Even when it comes to her party, Gandhi appears to be ignorant. The BJP has earned the dubious distinction of having the largest number of MPs and MLAs who defend violence against women, in the history of this country. That Ms Lekhi and Ms Gandhi display neither shame nor horror at this awful fact only underlines the cynical callousness of the BJP, who send women members out to defend the indefensible, their government’s inaction against alleged rapists because they are linked to the party.

The BJP’s response to the Kathua rape and murder is especially horrifying because its ministers sought to communalise the issue, casting doubt on the J&K police as predominantly Muslim. Nothing could be further from the truth. The J&K police live in a constant double bind, facing the brunt of insurgency as well as public anger. To cast aspersions on them is to ignore the many sacrifices they have made and further devalue the police as an institution.

Far from the J&K police being communal, it is those who accuse them and the victim’s family who are being communal. Perhaps someone should remind the BJP and its J&K ministers, that it was a Bakerwal boy who first alerted the state authorities to Pakistani infiltration in 1948, and that neither Gujjars nor Bakerwals, the two border communities that are being targeted by the likes of the Hindu Ekta Manch, have been involved in the communal conflicts of Jammu or the insurgency in the valley.

As a party that claims to represent ‘Hindu sentiments,’ the BJP should have been especially vociferous in seeking punishment for the rape and murder of an eight-year old girl in a temple in Kathua. Which Hindu is not horrified that a temple was desecrated – not once but day after day after day – to commit brutal acts of torture and murder on a child? Which Hindu would not want the custodian of the temple to be cast out and the perpetrators punished? Or is this what Hinduism has been brought to, a rabble of marauders who seek vengeance on the weak and vulnerable and crawl to the powerful?

With a changing global environment towards violence against women, the use of rape in war or ethnic conflicts is now internationally regarded as a heinous crime. What happened in Kathua has a clear Hindu versus Muslim dimension. I hope that the government and the courts treat is as such. That the Supreme Court has taken notice in this case is a hopeful sign.

What happened in Unnao is equally heinous, involving the misuse of power by an elected official and the total capitulation of the local police. Over two decades ago, India’s parliament passed a bill to address such misuse of power. The act put the burden of proof on the perpetrator as against the victim, once a rape was established. To my knowledge the act has never been used, but it has not been rolled back either. I do hope the prosecutors invoke it in the Unnao case, where it is eminently appropriate.

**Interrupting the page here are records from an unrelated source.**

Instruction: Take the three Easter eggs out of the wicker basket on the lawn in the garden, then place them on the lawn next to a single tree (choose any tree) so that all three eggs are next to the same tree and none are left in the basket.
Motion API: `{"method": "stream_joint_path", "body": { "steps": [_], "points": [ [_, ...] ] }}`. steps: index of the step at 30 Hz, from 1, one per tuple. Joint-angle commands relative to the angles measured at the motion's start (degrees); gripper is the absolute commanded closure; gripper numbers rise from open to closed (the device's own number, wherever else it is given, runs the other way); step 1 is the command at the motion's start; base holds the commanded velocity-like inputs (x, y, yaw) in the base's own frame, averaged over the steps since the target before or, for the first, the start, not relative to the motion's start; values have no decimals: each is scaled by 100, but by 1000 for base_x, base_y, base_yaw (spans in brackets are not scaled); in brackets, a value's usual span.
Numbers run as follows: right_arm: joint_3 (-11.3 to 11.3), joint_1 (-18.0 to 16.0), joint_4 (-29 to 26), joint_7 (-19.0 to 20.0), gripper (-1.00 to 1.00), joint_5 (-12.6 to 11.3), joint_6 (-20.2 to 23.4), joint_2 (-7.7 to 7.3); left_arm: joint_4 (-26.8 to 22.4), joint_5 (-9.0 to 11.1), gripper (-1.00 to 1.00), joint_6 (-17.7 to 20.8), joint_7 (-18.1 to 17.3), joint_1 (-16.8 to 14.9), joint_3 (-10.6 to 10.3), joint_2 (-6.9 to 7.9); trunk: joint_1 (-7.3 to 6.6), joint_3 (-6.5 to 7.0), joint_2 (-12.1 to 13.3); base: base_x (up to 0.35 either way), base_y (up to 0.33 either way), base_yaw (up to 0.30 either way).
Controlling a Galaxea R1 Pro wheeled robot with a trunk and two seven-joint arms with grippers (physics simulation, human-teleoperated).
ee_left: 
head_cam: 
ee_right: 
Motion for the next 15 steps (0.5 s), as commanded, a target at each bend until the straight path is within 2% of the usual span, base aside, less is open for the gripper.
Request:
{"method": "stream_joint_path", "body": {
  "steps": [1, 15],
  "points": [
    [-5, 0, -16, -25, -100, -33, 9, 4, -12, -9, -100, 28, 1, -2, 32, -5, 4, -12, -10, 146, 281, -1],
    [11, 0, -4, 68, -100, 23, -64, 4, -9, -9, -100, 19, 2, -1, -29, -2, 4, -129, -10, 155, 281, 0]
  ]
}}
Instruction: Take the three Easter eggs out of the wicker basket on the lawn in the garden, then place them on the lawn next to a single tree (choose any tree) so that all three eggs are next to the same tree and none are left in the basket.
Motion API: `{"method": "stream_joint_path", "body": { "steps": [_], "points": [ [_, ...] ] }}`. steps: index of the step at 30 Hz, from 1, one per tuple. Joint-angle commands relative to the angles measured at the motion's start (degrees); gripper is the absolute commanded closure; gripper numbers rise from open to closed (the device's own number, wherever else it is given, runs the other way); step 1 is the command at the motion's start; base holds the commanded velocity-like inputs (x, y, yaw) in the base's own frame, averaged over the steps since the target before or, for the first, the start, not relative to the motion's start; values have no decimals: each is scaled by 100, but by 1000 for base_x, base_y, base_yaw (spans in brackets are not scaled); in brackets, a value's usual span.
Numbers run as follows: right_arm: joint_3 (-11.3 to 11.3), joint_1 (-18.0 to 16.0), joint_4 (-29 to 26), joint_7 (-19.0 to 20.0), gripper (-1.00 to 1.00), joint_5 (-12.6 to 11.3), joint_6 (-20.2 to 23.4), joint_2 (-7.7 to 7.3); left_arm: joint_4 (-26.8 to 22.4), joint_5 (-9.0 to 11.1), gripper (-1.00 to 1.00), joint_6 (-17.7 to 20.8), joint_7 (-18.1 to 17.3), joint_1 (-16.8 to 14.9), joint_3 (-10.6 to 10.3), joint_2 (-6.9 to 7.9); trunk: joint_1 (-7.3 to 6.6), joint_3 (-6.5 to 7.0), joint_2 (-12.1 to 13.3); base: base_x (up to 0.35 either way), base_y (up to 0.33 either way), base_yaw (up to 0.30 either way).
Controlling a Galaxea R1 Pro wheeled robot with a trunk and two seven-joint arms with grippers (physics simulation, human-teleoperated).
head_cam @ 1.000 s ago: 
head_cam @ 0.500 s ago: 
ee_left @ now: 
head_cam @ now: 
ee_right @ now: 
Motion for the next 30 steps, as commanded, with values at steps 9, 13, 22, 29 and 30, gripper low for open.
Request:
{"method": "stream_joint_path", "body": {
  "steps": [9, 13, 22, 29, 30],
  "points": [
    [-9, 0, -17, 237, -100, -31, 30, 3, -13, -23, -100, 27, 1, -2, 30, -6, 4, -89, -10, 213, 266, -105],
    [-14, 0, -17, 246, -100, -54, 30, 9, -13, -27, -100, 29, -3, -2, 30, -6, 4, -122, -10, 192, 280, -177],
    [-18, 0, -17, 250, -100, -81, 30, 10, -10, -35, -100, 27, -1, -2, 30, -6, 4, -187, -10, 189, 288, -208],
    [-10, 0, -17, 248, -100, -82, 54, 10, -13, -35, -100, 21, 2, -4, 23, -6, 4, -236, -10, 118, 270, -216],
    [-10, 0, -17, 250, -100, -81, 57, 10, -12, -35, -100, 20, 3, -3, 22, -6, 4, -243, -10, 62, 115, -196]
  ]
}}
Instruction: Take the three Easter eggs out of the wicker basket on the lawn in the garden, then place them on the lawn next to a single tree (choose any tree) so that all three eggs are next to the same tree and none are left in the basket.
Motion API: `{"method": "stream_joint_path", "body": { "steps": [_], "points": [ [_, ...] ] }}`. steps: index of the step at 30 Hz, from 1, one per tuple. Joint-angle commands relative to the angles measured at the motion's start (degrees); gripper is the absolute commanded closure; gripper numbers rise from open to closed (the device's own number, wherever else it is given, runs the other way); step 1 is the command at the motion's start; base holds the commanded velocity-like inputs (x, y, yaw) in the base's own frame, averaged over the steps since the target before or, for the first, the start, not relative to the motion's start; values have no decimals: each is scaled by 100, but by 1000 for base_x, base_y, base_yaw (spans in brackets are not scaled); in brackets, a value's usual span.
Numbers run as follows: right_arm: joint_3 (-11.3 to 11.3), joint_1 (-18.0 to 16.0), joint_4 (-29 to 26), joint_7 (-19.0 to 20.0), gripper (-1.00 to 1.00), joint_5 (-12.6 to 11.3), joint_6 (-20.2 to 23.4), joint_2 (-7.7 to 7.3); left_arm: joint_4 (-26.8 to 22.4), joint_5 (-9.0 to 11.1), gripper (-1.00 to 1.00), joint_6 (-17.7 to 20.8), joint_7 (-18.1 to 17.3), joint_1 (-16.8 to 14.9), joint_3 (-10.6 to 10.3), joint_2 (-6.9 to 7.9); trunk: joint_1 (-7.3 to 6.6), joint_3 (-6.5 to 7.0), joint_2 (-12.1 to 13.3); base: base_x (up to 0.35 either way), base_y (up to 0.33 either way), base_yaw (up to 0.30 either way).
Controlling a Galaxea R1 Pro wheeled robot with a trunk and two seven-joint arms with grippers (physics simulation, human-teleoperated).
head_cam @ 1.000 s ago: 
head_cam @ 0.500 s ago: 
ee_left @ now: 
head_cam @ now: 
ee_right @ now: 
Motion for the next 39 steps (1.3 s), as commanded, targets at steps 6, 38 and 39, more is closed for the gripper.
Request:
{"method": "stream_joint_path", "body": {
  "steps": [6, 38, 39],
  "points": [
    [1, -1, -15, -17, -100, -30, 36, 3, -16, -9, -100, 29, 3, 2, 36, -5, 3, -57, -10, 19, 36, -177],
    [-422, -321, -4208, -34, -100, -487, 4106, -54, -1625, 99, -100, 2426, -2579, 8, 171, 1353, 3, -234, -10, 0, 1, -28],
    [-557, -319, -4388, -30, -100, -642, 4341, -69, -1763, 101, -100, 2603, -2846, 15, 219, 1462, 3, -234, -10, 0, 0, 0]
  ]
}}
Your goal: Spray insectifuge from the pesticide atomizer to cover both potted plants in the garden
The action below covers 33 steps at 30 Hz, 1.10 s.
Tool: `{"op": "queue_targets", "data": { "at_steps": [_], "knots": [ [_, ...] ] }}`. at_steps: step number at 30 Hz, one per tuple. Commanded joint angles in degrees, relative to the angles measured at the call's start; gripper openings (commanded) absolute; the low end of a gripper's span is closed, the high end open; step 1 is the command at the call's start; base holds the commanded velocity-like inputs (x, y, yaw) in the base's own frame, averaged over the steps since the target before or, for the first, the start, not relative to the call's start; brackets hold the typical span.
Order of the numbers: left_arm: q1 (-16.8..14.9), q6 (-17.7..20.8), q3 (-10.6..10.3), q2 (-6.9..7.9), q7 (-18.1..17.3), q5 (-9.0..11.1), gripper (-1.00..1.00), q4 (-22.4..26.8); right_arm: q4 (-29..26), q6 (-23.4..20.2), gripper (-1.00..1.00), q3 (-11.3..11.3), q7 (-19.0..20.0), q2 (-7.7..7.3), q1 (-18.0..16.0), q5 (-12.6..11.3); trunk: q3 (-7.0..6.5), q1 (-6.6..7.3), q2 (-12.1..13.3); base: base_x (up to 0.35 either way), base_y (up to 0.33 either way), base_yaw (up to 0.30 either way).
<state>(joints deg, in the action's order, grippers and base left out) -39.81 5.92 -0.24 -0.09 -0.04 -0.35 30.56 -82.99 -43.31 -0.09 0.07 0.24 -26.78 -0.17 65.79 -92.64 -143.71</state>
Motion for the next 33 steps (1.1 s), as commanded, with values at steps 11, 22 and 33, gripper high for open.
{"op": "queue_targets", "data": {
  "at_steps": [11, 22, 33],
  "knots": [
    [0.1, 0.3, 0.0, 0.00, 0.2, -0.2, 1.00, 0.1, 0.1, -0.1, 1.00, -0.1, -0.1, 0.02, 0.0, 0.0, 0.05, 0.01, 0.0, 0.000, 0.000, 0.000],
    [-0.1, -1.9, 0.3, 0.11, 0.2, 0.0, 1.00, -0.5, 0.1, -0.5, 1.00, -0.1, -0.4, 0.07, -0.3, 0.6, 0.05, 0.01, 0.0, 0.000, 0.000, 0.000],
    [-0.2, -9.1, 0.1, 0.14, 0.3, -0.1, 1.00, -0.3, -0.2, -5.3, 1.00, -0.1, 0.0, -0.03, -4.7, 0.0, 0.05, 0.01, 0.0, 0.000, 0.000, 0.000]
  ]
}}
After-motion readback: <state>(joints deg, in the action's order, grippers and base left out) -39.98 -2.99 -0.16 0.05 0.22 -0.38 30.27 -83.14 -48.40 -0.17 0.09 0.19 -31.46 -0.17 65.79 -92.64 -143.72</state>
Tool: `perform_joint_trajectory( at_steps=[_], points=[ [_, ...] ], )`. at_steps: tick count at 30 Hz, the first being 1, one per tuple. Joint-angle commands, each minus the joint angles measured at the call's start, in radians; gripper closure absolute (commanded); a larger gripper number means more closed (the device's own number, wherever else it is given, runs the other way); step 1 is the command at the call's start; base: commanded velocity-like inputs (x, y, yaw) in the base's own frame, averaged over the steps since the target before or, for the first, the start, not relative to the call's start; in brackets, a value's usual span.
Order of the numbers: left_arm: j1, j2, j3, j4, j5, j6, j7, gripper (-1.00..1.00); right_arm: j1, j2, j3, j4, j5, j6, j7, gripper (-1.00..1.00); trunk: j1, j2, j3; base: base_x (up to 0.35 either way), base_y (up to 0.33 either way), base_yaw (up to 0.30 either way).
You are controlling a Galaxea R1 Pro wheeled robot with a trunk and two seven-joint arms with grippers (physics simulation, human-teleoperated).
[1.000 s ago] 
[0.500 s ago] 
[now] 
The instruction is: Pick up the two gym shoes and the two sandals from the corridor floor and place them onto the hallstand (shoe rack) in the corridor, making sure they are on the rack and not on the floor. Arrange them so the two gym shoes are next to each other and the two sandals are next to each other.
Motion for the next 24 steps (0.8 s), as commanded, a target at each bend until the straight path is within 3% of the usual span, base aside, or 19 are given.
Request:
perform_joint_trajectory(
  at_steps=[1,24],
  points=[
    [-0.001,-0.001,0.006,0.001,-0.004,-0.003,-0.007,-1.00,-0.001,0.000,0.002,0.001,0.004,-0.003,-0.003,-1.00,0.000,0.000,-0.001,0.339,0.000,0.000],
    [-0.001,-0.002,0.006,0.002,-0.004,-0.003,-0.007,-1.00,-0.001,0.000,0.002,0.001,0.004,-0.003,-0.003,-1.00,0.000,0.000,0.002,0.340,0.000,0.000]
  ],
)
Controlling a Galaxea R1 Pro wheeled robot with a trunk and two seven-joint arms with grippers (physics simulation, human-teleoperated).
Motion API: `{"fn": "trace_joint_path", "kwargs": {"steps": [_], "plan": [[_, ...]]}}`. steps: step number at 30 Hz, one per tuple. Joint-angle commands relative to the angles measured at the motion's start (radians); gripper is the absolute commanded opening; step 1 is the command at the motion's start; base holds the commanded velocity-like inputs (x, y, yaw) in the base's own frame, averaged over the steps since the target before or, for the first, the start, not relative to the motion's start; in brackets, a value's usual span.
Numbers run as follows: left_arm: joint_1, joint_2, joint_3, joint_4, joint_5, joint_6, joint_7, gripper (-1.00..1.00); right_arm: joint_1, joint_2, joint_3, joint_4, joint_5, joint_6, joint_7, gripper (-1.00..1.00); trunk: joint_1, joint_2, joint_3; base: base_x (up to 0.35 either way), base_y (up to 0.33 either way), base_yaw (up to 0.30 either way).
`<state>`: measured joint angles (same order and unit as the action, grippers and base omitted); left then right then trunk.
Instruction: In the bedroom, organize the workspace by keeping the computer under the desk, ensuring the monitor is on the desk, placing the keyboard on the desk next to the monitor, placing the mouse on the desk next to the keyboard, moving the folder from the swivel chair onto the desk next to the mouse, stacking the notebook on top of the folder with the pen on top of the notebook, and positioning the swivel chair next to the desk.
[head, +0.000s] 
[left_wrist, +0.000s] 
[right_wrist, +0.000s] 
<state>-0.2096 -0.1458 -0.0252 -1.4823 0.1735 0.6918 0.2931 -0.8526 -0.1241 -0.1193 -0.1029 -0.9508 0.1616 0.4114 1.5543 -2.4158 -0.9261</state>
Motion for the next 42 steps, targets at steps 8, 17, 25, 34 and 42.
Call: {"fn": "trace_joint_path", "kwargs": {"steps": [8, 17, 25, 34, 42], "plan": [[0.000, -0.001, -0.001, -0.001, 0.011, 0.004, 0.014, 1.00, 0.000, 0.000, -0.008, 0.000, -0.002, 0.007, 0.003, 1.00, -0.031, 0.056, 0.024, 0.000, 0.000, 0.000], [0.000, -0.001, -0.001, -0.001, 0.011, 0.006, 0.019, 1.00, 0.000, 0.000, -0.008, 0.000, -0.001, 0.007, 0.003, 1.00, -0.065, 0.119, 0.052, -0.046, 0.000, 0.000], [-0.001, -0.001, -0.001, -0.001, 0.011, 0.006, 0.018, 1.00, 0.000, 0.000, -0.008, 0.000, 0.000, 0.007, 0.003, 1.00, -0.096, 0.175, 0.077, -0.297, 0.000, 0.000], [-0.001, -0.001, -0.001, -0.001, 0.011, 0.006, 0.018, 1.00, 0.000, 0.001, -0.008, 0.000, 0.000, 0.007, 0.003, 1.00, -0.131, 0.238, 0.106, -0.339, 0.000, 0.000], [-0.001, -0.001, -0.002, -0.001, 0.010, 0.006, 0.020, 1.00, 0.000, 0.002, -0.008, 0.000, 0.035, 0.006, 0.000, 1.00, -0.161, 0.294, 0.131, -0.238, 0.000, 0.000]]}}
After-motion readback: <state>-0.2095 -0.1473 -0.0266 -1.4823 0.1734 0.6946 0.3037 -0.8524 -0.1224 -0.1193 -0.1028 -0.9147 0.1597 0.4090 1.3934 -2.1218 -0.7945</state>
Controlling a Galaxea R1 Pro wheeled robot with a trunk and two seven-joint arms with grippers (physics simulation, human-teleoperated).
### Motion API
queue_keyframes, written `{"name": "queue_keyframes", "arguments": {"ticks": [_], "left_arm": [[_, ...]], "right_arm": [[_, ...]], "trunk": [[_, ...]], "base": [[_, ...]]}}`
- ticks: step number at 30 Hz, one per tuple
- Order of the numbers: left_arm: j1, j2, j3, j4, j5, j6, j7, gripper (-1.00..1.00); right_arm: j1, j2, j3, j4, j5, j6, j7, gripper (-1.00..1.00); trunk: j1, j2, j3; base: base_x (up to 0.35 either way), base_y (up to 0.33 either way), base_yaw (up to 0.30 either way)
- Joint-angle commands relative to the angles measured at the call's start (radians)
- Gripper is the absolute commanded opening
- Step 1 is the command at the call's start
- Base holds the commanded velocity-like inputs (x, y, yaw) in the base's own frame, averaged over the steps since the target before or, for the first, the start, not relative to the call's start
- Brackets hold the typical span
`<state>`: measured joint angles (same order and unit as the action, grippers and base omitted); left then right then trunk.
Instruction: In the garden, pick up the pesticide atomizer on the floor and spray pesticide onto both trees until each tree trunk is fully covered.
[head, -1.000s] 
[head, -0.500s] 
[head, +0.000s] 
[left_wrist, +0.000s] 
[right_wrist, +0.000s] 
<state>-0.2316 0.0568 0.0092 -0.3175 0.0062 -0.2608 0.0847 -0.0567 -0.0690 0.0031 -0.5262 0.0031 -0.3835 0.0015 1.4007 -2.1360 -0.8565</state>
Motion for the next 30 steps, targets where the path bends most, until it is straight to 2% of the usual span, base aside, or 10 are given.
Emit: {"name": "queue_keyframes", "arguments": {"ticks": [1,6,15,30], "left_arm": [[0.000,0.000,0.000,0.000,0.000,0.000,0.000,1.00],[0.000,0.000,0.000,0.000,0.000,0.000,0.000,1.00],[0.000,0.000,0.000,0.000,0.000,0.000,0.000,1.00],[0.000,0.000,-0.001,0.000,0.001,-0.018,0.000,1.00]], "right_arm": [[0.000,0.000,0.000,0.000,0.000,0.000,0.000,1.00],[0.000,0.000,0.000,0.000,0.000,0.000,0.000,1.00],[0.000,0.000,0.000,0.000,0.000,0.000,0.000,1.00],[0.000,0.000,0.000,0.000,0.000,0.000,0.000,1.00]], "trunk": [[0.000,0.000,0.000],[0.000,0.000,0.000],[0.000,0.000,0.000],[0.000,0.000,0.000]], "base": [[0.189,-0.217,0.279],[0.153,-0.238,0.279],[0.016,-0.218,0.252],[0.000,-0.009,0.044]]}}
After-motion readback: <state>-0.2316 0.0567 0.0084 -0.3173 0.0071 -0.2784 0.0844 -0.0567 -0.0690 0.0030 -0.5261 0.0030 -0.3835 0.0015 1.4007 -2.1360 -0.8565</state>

As I conclude this article, journalists report that the two J&K ministers have resigned and the prime minister says that what happened in Kathua and Unnao is shameful. So much for Ms Lekhi’s press conference and minister Gandhi’s statement. The Allahabad high court has also directed that the Unnao MLA be arrested and not simply detained.

But I cannot help but wonder: if the media had not universally and in one voice kept up an onslaught on the government over the past day, would the Prime Minister have responded in this way? And have he and BJP president, Mr Amit Shah, expressed remorse to Ms Lekhi and minister Gandhi for having put them in the invidious position of defending the BJP’s inaction, only to do a turnaround a few hours later?

In the meantime, we can ponder the lessons of Kathua and Unnao: that our government will not act to prosecute the perpetrators of violence against women, or their supporters, if they are members of their party and especially not if they are ministers, MPs and MLAs. After all, the women who beat up an alleged rapist in a Maharashtra court were right. By the way, that was under a Congress government and the women were disgusted by a trial that had dragged on for a decade. The difference was that the alleged rapist was not related to the Congress party, nor did elected officials defend him.

A parting word, about the Jammu Bar Association. If there is a national network of bar associations, why have they not been expelled yet?

Radha Kumar is a writer and policy analyst.